Нефть во многом стояла за этим движением прочь от подавляющего влияния внешних сил, запустившим цепную реакцию, имевшую глубокие долгосрочные последствия. Катализатором нового этапа перемен был переворот, возглавляемый юным, амбициозным ливийским офицером, которого его куратор при обучении в Соединенном королевстве описывал как «бодрого, трудолюбивого и сознательного»[1822]. Муаммар Каддафи определенно был находчив. В начале 1970-х годов, едва захватив власть, он потребовал значительного повышения расценок на ливийскую нефть, которая в то время обеспечивала 30 % всего снабжения Европы. «Братья, – провозгласил он своим соотечественникам, – революция не может позволить ливийскому народу нищенствовать, владея огромным нефтяным богатством. Есть люди, живущие в хижинах и палатках, в то время как иностранец живет во дворце». Другие страны посылают людей на Луну, продолжал Каддафи; ливийцев же эксплуатируют, у них нет даже электричества и воды[1823].

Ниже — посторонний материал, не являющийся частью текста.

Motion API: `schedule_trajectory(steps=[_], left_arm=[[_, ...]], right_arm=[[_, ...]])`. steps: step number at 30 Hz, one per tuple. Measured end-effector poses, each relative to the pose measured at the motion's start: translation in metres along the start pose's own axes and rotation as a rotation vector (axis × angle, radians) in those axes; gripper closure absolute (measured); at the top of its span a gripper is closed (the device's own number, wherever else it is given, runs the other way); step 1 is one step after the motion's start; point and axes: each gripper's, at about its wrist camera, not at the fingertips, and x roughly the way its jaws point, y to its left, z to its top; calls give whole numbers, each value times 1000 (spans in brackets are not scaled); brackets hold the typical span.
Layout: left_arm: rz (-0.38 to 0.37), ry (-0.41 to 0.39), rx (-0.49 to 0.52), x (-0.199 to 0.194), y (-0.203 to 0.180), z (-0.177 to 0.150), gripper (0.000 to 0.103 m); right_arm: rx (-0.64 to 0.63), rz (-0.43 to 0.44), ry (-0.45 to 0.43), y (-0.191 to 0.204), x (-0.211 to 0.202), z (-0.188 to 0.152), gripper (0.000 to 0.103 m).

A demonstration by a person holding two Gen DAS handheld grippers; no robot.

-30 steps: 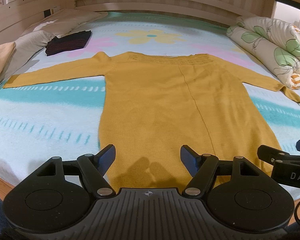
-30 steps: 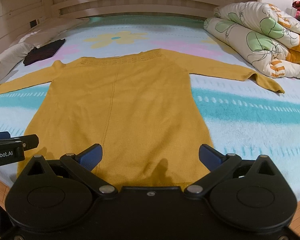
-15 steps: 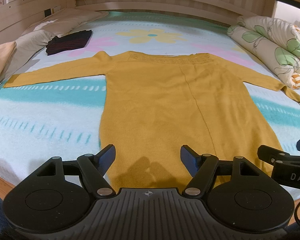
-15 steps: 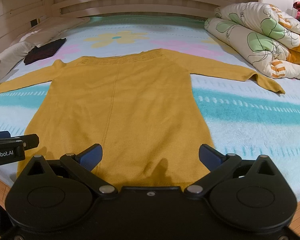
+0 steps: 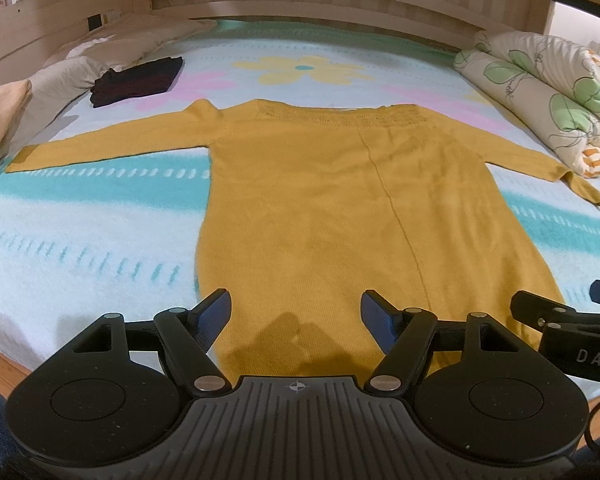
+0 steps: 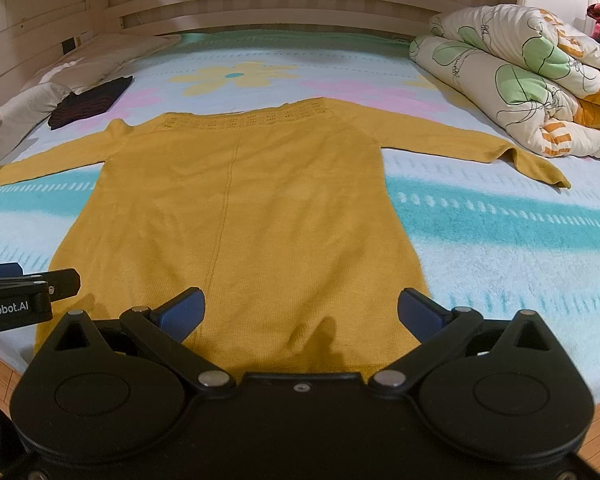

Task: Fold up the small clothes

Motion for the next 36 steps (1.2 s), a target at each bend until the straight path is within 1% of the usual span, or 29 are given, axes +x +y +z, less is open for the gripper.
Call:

Нефтяные компании яростно взвыли в ответ на настояние нового режима платить честную цену на нефть, но вскоре они смирились, после того как стало ясно, что о национализации речь не идет, а могла бы. Тот факт, что ливийский лидер может добиться пересмотра сделок, не прошел незамеченным: в считаные недели ОПЕК уже продавливала повышение выплат своим членам от западных нефтяных компаний, угрожая снизить добычу, чтобы принудить к соглашению. По словам одного из администраторов Shell, это вызвало лавину[1824].
Результаты были эффектны. Цены на нефть учетверились за три года, создав невероятное напряжение экономик Европы и США, где уровни спроса и потребления все больше возрастали.

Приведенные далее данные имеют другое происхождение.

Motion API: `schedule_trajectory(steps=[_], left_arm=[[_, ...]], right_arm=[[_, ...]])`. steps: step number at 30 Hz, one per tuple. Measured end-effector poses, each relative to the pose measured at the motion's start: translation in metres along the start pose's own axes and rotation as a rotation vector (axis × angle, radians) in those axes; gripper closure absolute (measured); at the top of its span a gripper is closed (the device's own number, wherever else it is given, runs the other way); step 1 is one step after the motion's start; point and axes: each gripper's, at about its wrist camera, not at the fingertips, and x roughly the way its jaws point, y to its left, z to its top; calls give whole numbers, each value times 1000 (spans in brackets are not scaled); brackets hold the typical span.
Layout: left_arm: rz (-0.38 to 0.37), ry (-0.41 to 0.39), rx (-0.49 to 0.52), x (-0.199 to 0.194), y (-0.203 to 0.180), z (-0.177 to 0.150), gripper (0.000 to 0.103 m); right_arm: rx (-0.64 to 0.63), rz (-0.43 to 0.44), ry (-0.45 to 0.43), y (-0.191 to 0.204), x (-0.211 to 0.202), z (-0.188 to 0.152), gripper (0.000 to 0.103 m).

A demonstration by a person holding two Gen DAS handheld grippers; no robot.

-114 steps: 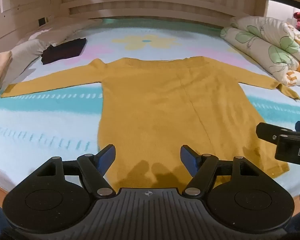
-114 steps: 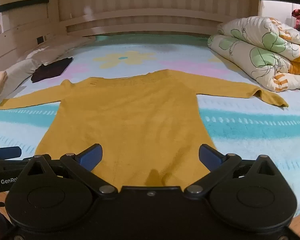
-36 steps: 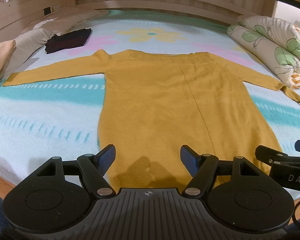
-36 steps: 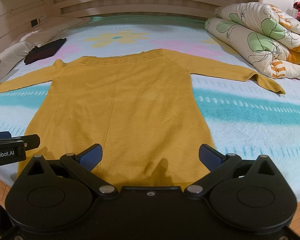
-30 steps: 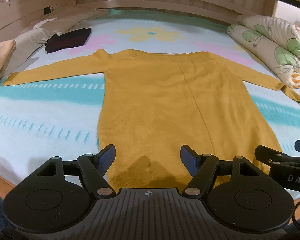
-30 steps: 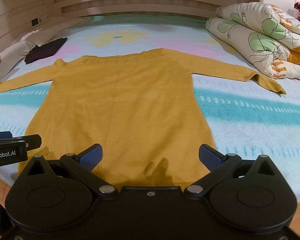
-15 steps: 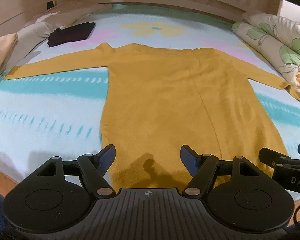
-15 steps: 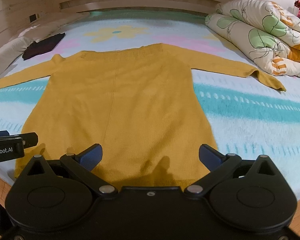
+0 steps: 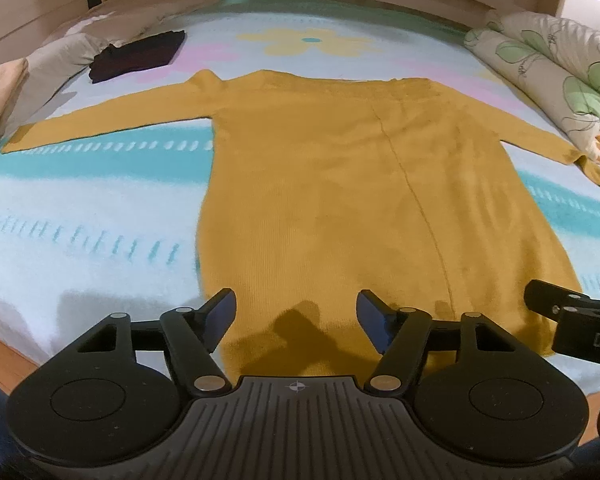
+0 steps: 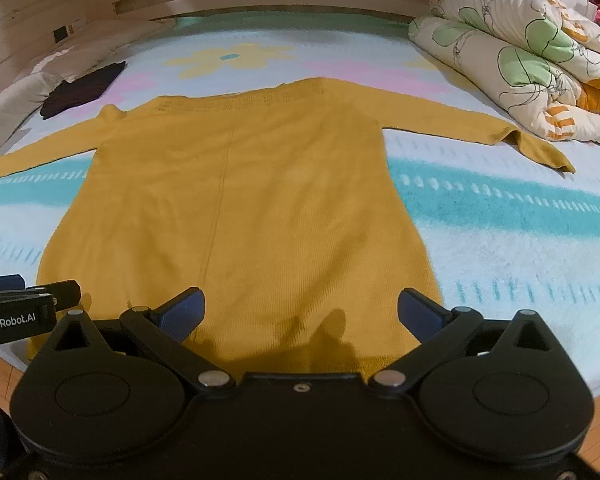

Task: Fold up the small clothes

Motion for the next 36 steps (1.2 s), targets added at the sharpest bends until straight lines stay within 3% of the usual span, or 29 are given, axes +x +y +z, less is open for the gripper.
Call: schedule_trajectory(steps=[3,7,15,18,22,23,26,30,31,36], left_arm=[[-16,13,2,2,0,2,43],[-18,23,-1,5,1,7,52],[-2,-5,45,5,-4,47,53],[-26,-14,54,10,-6,71,53],[-23,-56,74,17,-15,106,53],[-23,-63,77,19,-17,114,53],[-34,-82,85,27,-26,138,53],[-42,-115,108,38,-42,164,53],[-42,-125,118,41,-46,169,53],[-23,-166,180,60,-68,182,53]], right_arm=[[-3,-10,18,4,2,3,1],[30,72,27,2,3,5,1],[239,309,147,-24,9,30,3],[298,334,183,-43,12,48,4],[309,297,155,-79,9,87,4],[320,269,128,-105,9,109,4],[339,238,98,-131,12,128,4],[391,133,34,-186,29,159,4],[436,95,8,-218,40,167,4],[545,3,-29,-285,68,172,8]])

В то же время страны – экспортеры нефти утопали в беспрецедентных доходах. Государства Средней Азии и Персидского залива повышали свой доход постоянно почти с того момента, как Нокс Д’Арси нашел нефть, поскольку соглашения медленно, но верно пересматривались в последующие десятилетия в сторону улучшения условий. Но то, что произошло в 1970-е годы, было просто потрясающим скачком. Только за 1972–1973 годы нефтяные доходы Ирана возросли в 8 раз. В масштабах десятилетия доходы правительства увеличились тридцатикратно[1825]. По соседству, в Ираке, рост был не менее эффектным, между 1972 и 1980 годами наблюдалось пятидесятикратное увеличение – с 575 миллионов долларов до 26 миллиардов[1826].
Было вполне обычным жаловаться на «степень зависимости западных промышленных держав от нефти как источника энергии», как один высокопоставленный американский чиновник докладывал госдепартаменту в 1973 году[1827]. Тем не менее перетекание власти и денег к странам азиатской оси было неизбежным, и таким же неизбежным было укрепление сухожилий исламского мира, которое следовало за ростом амбиций.
Наиболее ярко это проявилось в новых усилиях по вытеснению тотемного символа внешнего влияния на Ближнем Востоке вообще – Израиля. В октябре 1973 года сирийские и египетские войска начали операцию «Бадр», названную в честь битвы, открывшей путь к власти над священным городом Мекка во времена пророка Мухаммеда[1828]. Атака застала врасплох не только израильскую оборону, но и сверхдержавы. За считаные часы до начала операции в докладе ЦРУ уверенно утверждалось: «Мы оцениваем возможность инициации военной операции против Израиля двумя армиями как маловероятную», – несмотря на знание, что египетские и сирийские солдаты сосредоточились у границы. Они это делают в рамках учений, заключалось в докладе, или «в страхе перед возможным нападением Израиля»[1829]. Хотя некоторые предполагали, что КГБ может быть лучше осведомлено о планах, выдворение большей части советских наблюдателей из Египта годом раньше показывает, как сильно было желание улаживать проблемы на местном уровне, а не в рамках противостояния в холодной войне[1830]. Фактически Советский Союз активно пытался ослабить напряжение на Ближнем Востоке и искал способы умиротворить регион[1831].
Последствия конфликта потрясли планету. В США уровень военной угрозы был повышен до DEFCON 3, что означало, что угроза применения ядерного оружия считается неминуемой и выше, чем когда-либо с момента Карибского кризиса в 1962 году. В Советском Союзе сфокусировались на удержании ситуации под контролем. За кулисами надавили на египетского президента Садата, вынуждая его к прекращению огня, в то время как советский министр иностранных дел Андрей Громыко, непревзойденный в политической непотопляемости, лично давил на президента Никсона и его вновь назначенного государственного секретаря Генри Киссинджера, чтобы заставить предпринять совместные действия для предотвращения «настоящего большого пожара», который легко мог бы привести к всеобщей войне[1832].